On the left, this issue is seen very differently as a general thing. The left spends millions of dollars, and millions of phone calls, tweets, letters and emails, trying to get spokespeople for the right shut down. I’ve been a subscriber to one of those efforts, “Media Matters for America,” for more than a decade, and I have noted that they are quick to resort to false information to advance their narrative. The Soros-funded operation makes no secret that they want Fox News, Rush Limbaugh, Mark Levin, Dan Bongino and others off the air forever.  And to eliminate even blogs like mine, one of the goals of the Fairness Doctrine.

This is not new. John Kerry years ago challenged the news media (largely leftist already) to block ideas from the political right. Similarly, far-left economist Paul Krugman called for conservative views to be censored from news reports. Krugman’s take is that the idea of compromise is itself an evil: “No, the cult that I see as reflecting a true moral failure is the cult of balance, of centrism.”

If you were to ask a typical American a month ago which political party or ideology identifies with the idea of “tolerance,” most would answer “the Democrats” or “liberals” or “progressives” - and yet, these notions of eliminating opposition don’t seem to jive with this. Nor do several other aspects of the left’s behavior in the US:

  • While many on the right oppose the redefinition of marriage to include gay marriage, the left will attack and destroy the careers and livelihood of gays that don’t agree with them politically. The problem they face is that exposing a gay person working for a conservative does not generally result in problems; conservatives are tolerant.
  • The left has become the home of racist jokes in the US, placing stereotypical anti-minority humor and slurs in the media if the targets are minorities that don’t agree with the left politically.
  • Women are the targets of continuous sexist attacks by the left if they aren’t following leftist ideology. And like blacks, the left will deny your identity if you exhibit a diversity from their prescribed opinion. As was said to Senator Collins days ago: “You may have female parts but you are no woman.”
  • Religious people are under siege by the left, unless they are leftists/Muslims of course.
  • And the very rare conservatives invited to speak on campus (that ratio is more than 15:1 against) are regularly attacked by leftist mobs, who cannot stand the notion that ideas they disagree with might be heard.


So how is it that the people that have branded themselves as “tolerant” behave this way? How is it that the woman involved in the harassment of Glenn Beck and his wife at a theater would write “We live our lives intolerant only of those who don’t tolerate.” Why are those chasing out Ted Cruz and his wife so smug in declaring that he deserved it for being intolerant?

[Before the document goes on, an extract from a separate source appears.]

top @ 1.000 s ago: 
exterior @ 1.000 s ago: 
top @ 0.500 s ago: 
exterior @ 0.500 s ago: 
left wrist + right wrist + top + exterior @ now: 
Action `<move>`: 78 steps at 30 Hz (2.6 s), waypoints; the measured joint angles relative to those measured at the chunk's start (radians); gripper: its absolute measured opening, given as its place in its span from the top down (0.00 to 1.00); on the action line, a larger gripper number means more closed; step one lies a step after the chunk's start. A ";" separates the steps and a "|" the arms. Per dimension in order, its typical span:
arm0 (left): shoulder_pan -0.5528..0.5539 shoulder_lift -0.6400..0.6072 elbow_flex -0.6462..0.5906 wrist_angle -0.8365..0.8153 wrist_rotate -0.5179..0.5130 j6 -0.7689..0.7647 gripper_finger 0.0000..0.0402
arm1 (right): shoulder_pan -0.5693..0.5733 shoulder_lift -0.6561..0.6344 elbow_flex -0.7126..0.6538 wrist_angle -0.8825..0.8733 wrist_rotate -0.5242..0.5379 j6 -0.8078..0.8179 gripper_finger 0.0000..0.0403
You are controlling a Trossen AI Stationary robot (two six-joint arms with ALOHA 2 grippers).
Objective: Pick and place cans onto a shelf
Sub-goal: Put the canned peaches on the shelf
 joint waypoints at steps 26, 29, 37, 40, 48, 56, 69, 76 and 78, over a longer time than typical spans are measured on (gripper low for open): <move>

Doesn’t that sort of doublethink give them pause? No. And that’s been true for about half a century.

Academic Freedom is History

Understanding the history here provides clues to this attitude. For decades now, universities have striven to eliminate conservatives in academia; the ratio now in many disciplines is on the order of 30 to 1 in favor of liberals. This is despite a tradition, going back over more than a century, of explicit bylaws requiring that education be taught, and knowledge pursued, independently of politics. For example, here is Rule APM 0-10 of the University of California, adopted in 1934 and quoted in part:

The function of the university is to seek and to transmit knowledge and to train students in the processes whereby truth is to be made known. To convert, or to make converts, is alien and hostile to this dispassionate duty. Where it becomes necessary in performing this function of a university, to consider political, social, or sectarian movements, they are dissected and examined, not taught, and the conclusion left, with no tipping of the scales, to the logic of the facts…

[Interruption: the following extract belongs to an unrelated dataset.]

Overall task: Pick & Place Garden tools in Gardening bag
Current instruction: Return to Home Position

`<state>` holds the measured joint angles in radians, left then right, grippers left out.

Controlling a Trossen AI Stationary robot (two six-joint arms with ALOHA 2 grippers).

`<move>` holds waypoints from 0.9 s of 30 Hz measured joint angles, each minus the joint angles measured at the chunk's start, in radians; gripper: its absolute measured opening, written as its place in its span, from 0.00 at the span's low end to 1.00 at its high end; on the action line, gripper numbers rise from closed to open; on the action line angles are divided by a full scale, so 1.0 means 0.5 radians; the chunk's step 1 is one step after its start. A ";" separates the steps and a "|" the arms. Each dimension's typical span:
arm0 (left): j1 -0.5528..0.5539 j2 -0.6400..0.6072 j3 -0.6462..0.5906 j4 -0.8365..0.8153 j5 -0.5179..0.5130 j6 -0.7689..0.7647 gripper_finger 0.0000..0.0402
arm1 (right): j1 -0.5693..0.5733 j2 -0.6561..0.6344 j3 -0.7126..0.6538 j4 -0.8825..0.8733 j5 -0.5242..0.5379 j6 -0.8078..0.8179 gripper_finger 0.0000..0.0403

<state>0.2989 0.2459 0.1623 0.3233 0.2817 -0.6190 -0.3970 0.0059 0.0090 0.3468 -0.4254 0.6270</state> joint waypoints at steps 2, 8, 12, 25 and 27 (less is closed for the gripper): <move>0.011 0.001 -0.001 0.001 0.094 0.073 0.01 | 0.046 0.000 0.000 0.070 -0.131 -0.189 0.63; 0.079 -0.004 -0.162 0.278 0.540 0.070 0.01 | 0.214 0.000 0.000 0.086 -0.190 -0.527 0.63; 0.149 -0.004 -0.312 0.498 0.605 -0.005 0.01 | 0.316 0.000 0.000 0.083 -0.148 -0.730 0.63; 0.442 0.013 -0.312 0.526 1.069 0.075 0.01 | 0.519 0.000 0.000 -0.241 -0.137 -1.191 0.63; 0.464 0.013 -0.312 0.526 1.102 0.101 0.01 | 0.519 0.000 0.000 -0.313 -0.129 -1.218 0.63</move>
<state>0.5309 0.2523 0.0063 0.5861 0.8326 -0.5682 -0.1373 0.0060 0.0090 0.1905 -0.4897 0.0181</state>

Essentially the freedom of a university is the freedom of competent persons in the classroom. In order to protect this freedom, the University assumed the right to prevent exploitation of its prestige by unqualified persons or by those who would use it as a platform for propaganda.

This rule is part of an essential concept: that knowledge and teaching should be fair, impartial, fact-based, and without propaganda.

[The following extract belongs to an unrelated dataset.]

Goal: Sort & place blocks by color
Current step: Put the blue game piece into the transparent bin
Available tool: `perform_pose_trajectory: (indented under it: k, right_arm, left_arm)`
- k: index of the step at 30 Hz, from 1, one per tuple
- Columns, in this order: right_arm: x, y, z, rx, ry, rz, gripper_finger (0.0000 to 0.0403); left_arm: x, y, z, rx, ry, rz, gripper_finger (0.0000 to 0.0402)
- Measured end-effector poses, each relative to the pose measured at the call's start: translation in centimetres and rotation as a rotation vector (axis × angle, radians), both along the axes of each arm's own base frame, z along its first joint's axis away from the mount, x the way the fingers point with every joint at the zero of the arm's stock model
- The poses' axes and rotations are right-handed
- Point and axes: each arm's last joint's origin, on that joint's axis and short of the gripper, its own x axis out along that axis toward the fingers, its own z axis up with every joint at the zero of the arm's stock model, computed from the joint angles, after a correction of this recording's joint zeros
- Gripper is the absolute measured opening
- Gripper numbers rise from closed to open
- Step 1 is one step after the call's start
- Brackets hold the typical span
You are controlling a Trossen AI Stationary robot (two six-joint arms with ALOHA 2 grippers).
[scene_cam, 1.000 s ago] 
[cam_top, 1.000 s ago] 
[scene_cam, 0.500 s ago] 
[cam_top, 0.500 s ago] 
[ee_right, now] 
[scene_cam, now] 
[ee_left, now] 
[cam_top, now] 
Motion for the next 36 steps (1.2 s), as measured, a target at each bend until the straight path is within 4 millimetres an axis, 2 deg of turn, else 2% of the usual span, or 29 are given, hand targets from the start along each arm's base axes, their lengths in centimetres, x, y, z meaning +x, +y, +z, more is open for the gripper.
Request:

Who could argue with these ideas?



The leftists in charge of modern universities could, and did. Herbert Marcuse, a very influential Marxist professor at Brandeis and part of the Frankfurt School supporting Marx’s ideas, wrote a paper in 1965 called “Repressive Tolerance,” in which he advocated the new concept of “revolutionary tolerance.” Here’s his entire essay. And much more about him, written by non-leftists and collected (without much opposition offered) by a member of his family.

His basic point regarding tolerance is that “society cannot be indiscriminate where the pacification of existence, where freedom and happiness themselves are at stake: here, certain things cannot be said, certain ideas cannot be expressed, certain policies cannot be proposed, certain behavior cannot be permitted without making tolerance an instrument for the continuation of servitude.”

Thus, he makes his case that “revolutionary tolerance” solves what he describes earlier as a problem: “Tolerance is extended to policies, conditions, and modes of behavior which should not be tolerated because they are impeding, if not destroying, the chances of creating an existence without fear and misery.” These things are, in practice, anything that impedes the advent of Marxism.

Art, Not-Art and Anti-Art

Along the way, he adamantly states that art cannot be repressed. And yet, Marxists have been quick to eliminate any art that they thought did not support the Communist State. How does Marcuse get there? He breaks “art” into “art, not-art and anti-art.” The latter two, you see, can and should be repressed. Of course, his people will make the decisions on what to tolerate.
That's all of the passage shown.